Tivic Health demonstrated its ClearUP Sinus Pain Relief – a bioelectronic treatment for sinus pain. ClearUP offers a new way to manage sinus pain. A small, handheld device is designed to glide ClearUP along the cheek, nose and brow bone. It locates areas of skin where tiny electrical waveforms can pass easily and stimulates nerves to relieve sinus pain. FDA clearance is pending.
Wearable pain relief is also on trend this year. NeuroMetrix’s Quell device was named a CES 2019 Innovation Awards Honoree. Quell 2.0 Wearable Pain Relief Technology is an FDA cleared, over-the-counter wearable therapeutic device for chronic pain. It harnesses neurotechnology in a wearable format and app for users to personalize and control therapy while tracking pain and relevant health metrics. Quell stimulates sensory nerves in the calf, which are carried to the brain. The pulses trigger a natural response to block pain signals.

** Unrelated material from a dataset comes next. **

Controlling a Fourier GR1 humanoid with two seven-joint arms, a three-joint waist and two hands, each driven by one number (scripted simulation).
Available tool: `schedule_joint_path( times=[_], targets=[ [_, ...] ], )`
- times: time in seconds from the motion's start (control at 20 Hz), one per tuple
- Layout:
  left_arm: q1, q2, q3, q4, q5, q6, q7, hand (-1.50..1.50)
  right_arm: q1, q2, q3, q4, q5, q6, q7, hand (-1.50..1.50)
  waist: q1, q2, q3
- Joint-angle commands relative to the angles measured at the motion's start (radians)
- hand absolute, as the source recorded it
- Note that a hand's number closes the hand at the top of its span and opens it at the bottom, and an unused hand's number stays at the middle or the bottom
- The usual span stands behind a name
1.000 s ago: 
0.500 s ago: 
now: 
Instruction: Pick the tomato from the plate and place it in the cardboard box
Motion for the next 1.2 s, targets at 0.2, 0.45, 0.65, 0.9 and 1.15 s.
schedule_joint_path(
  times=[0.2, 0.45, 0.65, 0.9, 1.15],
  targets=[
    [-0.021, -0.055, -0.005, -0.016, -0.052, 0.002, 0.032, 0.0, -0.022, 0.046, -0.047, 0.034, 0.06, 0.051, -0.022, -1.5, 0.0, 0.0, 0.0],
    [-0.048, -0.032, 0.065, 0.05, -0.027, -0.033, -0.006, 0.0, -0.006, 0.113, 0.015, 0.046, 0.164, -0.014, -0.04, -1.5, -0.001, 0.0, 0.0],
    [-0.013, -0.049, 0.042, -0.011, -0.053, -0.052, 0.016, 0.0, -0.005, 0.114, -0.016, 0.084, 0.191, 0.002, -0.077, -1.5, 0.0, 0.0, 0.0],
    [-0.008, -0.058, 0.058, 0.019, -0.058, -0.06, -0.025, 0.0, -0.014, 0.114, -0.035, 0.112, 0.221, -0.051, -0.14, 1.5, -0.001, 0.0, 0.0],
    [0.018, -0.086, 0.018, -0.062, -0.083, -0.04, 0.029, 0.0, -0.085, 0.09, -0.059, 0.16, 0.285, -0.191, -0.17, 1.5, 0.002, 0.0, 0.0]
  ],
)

AI and wearable devices will play a role in keeping athletes healthier and more competitive in the near future. Several companies are employing Movesense motion sensing technology. For example, Morph Wear is a wearable device that helps track swimmer’s analytics. It was developed to help swimmers see when they are over or under performing. The company says it can track motion, acceleration and orientation. Likewise, Konect Sports uses Movesense technology in its 3D motion sensor to analyze an athletes form, speed and reaction time.

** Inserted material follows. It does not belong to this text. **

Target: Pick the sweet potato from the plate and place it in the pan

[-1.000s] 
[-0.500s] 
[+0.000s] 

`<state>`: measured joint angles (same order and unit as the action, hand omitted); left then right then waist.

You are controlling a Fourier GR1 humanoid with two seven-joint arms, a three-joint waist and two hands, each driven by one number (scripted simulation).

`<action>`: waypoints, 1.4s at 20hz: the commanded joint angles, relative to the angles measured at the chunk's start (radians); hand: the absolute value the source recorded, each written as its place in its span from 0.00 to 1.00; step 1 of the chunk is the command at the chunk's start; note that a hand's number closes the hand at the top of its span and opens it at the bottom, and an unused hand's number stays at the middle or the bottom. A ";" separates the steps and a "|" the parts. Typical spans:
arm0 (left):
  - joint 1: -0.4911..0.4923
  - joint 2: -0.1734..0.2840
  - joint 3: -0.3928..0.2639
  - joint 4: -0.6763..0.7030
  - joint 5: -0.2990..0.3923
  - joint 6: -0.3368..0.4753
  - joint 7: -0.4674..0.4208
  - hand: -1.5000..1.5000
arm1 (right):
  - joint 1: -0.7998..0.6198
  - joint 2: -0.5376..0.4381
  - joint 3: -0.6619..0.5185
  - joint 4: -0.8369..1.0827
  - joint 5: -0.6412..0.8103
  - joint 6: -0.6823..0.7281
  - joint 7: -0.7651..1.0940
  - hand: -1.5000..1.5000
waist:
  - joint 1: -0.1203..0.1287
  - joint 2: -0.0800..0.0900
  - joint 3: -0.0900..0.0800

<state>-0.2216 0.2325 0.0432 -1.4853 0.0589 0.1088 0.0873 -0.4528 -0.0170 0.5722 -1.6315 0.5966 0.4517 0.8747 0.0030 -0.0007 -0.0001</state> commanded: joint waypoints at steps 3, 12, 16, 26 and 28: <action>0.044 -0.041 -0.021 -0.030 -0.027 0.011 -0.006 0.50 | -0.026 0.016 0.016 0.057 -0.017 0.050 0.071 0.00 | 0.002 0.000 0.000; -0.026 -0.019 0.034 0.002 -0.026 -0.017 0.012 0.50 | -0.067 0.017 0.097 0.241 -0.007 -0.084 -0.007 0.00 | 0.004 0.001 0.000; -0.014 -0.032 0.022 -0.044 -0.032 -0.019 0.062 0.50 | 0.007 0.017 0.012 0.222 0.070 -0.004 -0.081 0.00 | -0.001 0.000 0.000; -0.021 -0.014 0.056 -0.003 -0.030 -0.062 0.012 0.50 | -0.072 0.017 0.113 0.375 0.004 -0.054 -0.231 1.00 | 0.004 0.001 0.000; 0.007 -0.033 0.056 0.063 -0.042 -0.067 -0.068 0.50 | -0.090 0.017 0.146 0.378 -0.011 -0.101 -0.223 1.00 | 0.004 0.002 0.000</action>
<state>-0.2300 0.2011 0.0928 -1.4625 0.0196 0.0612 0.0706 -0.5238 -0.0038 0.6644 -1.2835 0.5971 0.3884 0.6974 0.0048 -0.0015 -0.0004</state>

Clean, natural, and “wellness”-oriented beauty products are becoming a high-value market. And big names in makeup and skin care took it to the next level at CES. Mega beauty retailer L’Oreal, was exhibiting a wearable sensor that measures skin pH levels via an app. The product uses a microfluidic platform and soft wearable sensors to determine the likelihood of acne, dryness, or rosacea. Up until now, such information has only been available in a dermatologist’s office. The information can help users customize skin care.

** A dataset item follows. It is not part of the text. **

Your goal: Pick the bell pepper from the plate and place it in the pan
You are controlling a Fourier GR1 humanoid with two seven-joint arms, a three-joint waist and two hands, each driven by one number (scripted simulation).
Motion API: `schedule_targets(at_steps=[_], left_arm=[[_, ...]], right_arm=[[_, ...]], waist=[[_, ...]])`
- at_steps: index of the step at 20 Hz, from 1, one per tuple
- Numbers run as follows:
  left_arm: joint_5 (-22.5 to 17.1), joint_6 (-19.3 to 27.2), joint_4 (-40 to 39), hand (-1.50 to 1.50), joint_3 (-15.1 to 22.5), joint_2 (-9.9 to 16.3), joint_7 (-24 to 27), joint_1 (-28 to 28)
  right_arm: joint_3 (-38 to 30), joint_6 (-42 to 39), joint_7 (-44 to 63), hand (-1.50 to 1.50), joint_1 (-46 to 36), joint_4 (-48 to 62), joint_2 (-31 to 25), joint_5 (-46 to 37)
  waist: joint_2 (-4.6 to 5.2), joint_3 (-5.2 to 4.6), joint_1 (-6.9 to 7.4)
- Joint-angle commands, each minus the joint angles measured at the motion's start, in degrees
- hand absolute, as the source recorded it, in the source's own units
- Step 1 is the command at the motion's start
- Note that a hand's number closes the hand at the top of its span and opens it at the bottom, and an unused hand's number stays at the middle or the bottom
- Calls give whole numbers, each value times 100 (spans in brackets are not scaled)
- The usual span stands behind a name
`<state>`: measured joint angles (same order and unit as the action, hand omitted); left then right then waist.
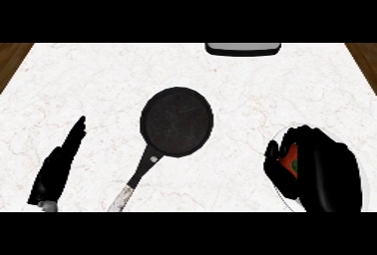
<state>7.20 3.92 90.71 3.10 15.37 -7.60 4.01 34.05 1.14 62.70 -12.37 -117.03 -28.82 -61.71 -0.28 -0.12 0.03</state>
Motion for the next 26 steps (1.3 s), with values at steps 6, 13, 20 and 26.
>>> schedule_targets(at_steps=[6, 13, 20, 26], left_arm=[[194, 29, -136, 0, 44, -151, 221, -20], [139, -106, -65, 0, 9, -157, -55, -261], [199, -190, 277, 0, 237, -253, -421, -276], [277, -135, 63, 0, 177, -285, -155, -371]], right_arm=[[-562, -313, -10, 150, -1942, 1479, 1940, -29], [-1109, 859, -655, 150, -2894, 3934, 2855, 274], [-889, 2212, -1202, 150, -3647, 6329, 2877, 1306], [-893, 1630, -1995, 150, -4455, 7907, 2881, 2079]], waist=[[44, 9, 93], [67, 12, 138], [119, 17, 361], [144, 14, 436]])
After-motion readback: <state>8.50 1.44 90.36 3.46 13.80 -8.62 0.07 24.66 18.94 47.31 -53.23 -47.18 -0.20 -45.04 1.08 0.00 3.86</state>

Meanwhile, Oral-B is touting a toothbrush that uses AI to monitor brushing habits and offer users’ customized advice. The Oral-B GENIUS X with Artificial Intelligence monitors time spent, missed areas, and pressure applied to help users brush more effectively and safely.
Adding digital technology to beauty helps to improve customization quickly. For example, it allows Neutrogena to 3D-print custom face masks based on measurements taken from attendees’ skin at the show. The beauty giant will use the Skin360 that it introduced last year with a new iOS app, MaskiD, to create an accurate assessment of the users’ skin. Skin360 uses the TrueDepth camera in the iPhone X, XS, and XR to take a 3D image of a user’s face, then suggests appropriate skin treatments, such as sunblock, retinol, or hyaluronic acid. Paired with MaskiD, a “while you wait” mask is printed with Neutrogena beauty products.
CES is often thought of as an event to indicate where an industry is going. It is worth noting that the Digital Health Summit is celebrating its 10th year at CES. Healthcare experts have long discussed the need to tap into consumer technologies to make healthcare more accurate and accessible. The product offerings at CES reveal an emphasis on healthcare working in tandem with smart consumer gadgets, employing AI and machine learning, and tapping into the latest in sensor technology. It’s clear that digital health care products are starting to deliver on their promises to make healthcare more personal and more mobile.